Package 'fundiversity'

Title: Easy Computation of Functional Diversity Indices
Description: Computes six functional diversity indices. These are namely, Functional Divergence (FDiv), Function Evenness (FEve), Functional Richness (FRic), Functional Richness intersections (FRic_intersect), Functional Dispersion (FDis), and Rao's entropy (Q) (reviewed in Villéger et al. 2008 <doi:10.1890/07-1206.1>). Provides efficient, modular, and parallel functions to compute functional diversity indices (Grenié & Gruson 2023 <doi:10.1111/ecog.06585>).
Authors: Matthias Grenié [aut, cre] , Hugo Gruson [aut]
Maintainer: Matthias Grenié <[email protected]>
License: GPL-3
Version: 1.1.1
Built: 2024-11-12 04:10:55 UTC
Source: https://github.com/funecology/fundiversity

Help Index


Compute Functional Dispersion (FDis)

Description

This function computes Functional Dispersion (FDis) following Laliberté & Legendre (2010).
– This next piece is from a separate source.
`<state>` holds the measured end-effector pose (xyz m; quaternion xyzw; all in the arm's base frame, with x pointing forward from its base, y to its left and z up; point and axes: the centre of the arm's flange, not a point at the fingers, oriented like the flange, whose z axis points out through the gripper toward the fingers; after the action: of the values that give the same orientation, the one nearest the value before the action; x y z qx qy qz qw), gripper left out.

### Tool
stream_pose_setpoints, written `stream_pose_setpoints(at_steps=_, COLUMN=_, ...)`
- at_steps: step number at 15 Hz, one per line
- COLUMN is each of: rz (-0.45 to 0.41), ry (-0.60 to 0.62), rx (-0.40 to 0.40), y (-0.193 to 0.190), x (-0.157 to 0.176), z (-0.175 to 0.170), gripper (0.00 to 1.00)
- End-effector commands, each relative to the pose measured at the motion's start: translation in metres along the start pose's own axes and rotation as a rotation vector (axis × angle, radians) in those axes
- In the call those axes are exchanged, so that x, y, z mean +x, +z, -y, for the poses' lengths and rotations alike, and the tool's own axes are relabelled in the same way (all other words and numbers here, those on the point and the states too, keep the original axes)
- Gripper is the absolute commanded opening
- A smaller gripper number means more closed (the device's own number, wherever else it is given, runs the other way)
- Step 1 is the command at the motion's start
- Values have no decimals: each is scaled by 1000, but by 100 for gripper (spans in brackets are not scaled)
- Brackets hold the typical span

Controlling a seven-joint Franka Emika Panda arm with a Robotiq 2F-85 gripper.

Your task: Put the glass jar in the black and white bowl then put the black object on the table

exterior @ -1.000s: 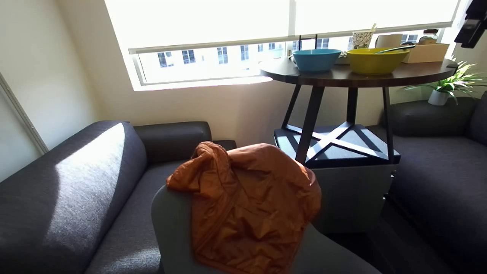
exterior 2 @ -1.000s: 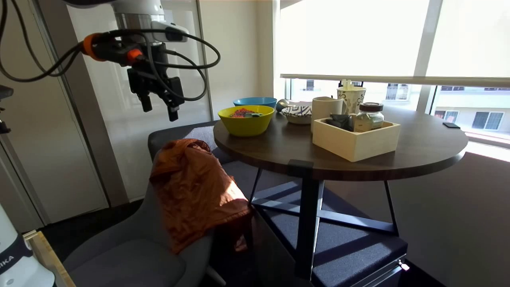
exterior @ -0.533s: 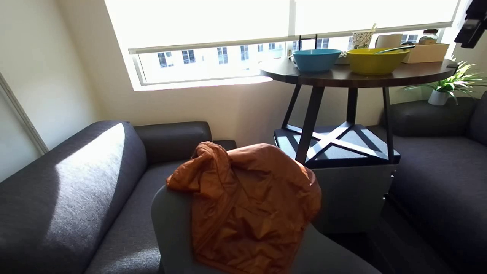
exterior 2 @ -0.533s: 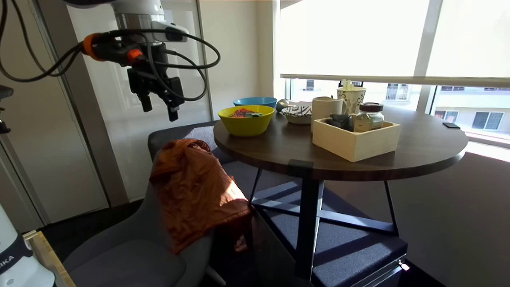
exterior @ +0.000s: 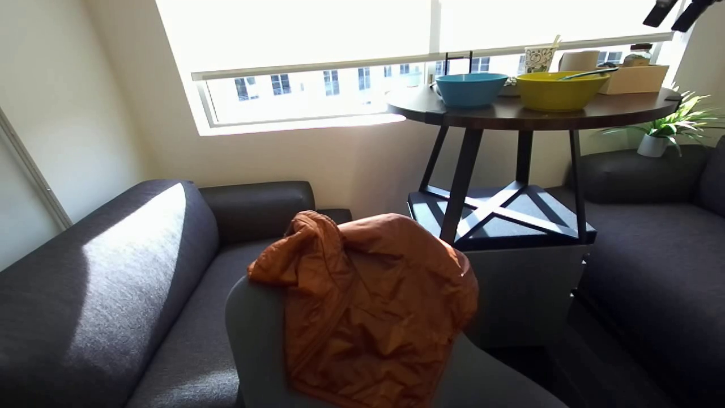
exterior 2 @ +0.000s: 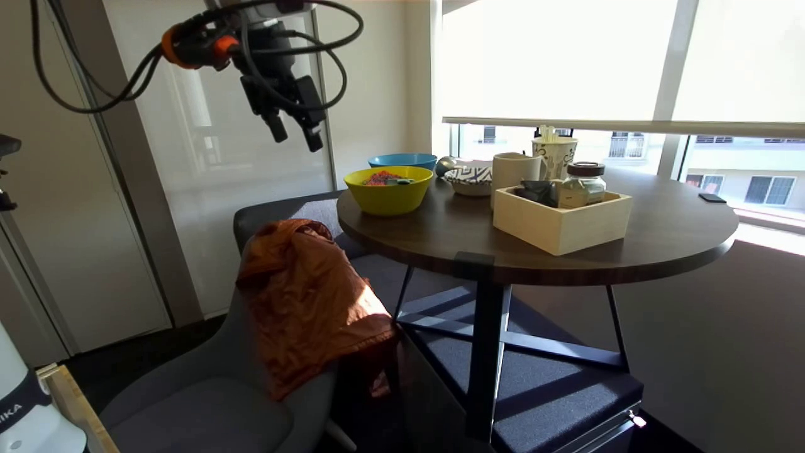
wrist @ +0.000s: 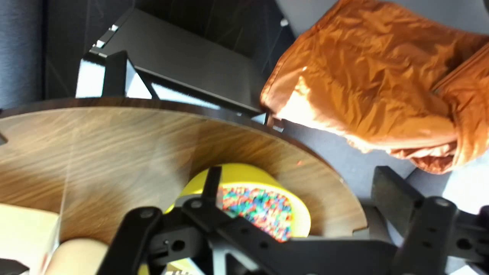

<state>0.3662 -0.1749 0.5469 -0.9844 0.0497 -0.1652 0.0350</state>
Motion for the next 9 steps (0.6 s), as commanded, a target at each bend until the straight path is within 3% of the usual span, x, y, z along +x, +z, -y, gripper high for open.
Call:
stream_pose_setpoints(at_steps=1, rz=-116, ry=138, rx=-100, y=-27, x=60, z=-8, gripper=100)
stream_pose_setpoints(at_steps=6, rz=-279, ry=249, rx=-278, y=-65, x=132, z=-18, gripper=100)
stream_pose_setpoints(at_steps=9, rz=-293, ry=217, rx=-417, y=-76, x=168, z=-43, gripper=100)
NB: when a site contains no species FDis is equal to 0.

Usage

fd_fdis(traits, sp_com)

Arguments

traits

Trait matrix with species as rows and traits as columns. It has to contain exclusively numerical values. This can be either a matrix, a data.frame, or a Matrix::Matrix() object.

sp_com

Site-species matrix with sites as rows and species as columns if not provided, the function considers all species with equal abundance in a single site. This can be either a matrix, a data.frame, or a Matrix::Matrix() object.

Value

a data.frame with two columns:

  • site the names of the sites as the row names of the input sp_com,

  • FDis the values of functional dispersion at each site.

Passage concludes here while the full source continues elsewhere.